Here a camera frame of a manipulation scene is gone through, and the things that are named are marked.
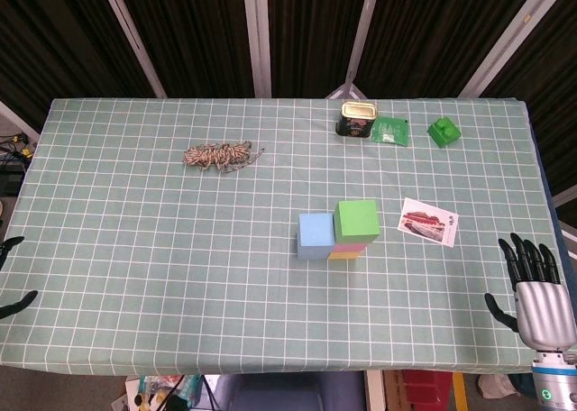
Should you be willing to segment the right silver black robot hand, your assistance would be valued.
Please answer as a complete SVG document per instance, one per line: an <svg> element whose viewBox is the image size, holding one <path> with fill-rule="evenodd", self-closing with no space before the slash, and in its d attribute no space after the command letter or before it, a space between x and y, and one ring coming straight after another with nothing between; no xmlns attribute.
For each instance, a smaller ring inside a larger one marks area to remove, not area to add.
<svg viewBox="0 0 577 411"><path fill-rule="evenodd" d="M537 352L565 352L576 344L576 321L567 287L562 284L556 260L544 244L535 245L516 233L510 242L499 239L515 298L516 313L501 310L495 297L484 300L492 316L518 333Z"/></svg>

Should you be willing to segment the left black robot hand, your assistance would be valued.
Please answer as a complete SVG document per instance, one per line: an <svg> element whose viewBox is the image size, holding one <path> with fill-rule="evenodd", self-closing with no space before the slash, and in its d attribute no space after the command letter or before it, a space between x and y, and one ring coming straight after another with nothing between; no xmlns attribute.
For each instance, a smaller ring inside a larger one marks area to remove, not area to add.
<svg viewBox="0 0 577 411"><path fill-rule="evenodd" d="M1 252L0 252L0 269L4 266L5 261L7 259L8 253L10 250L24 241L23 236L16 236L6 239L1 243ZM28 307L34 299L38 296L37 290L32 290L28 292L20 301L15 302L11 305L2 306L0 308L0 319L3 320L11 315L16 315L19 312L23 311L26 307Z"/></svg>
# # # # #
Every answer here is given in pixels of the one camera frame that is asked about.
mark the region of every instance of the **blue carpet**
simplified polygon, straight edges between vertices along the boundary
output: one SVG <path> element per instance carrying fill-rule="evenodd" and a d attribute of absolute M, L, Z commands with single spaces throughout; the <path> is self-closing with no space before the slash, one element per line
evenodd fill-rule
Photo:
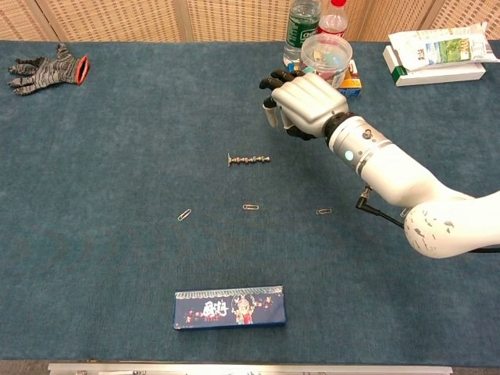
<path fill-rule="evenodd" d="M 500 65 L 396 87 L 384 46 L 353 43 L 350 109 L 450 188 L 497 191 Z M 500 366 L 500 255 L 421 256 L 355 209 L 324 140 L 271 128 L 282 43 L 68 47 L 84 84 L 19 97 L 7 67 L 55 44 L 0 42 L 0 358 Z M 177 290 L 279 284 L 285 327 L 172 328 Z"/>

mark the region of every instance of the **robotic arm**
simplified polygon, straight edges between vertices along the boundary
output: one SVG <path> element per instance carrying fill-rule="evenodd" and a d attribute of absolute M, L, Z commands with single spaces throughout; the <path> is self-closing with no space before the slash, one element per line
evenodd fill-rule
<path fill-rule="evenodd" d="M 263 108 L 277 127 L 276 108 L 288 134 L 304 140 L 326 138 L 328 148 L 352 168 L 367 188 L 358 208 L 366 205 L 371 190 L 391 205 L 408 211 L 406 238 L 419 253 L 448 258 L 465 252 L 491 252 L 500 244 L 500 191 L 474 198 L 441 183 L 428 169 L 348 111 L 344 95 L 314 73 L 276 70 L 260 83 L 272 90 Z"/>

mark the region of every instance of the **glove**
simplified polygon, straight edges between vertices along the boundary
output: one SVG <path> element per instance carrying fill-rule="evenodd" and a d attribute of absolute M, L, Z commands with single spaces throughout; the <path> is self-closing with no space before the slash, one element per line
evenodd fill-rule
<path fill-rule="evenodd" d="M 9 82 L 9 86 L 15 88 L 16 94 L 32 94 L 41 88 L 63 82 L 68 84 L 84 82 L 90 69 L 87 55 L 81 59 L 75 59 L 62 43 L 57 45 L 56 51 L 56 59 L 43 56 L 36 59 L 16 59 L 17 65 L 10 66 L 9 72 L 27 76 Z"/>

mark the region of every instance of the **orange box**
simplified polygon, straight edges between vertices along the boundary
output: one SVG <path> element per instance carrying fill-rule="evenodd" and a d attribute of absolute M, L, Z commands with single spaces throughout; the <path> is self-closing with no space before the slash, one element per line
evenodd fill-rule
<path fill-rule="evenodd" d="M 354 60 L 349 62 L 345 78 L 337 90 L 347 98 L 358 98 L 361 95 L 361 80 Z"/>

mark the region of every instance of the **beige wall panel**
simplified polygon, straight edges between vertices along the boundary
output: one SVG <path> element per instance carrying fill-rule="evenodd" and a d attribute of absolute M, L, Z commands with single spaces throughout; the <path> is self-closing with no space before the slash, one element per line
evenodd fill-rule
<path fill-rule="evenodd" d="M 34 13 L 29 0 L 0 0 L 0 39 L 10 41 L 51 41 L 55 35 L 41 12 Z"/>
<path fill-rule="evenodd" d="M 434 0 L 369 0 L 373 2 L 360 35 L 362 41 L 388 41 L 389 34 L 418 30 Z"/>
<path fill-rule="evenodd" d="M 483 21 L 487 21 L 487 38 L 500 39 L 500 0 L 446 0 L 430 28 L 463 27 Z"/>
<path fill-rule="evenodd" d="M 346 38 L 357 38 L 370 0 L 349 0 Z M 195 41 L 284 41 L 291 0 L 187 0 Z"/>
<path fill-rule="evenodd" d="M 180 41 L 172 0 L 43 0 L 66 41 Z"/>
# # # # #
▶ [Task brief]: Each line above where the word "black" occurs should be copied out.

▶ [Task output]:
Should you be willing to segment the right silver black robot hand, your assistance would be valued.
Should you be willing to segment the left black robot hand, your assistance would be valued.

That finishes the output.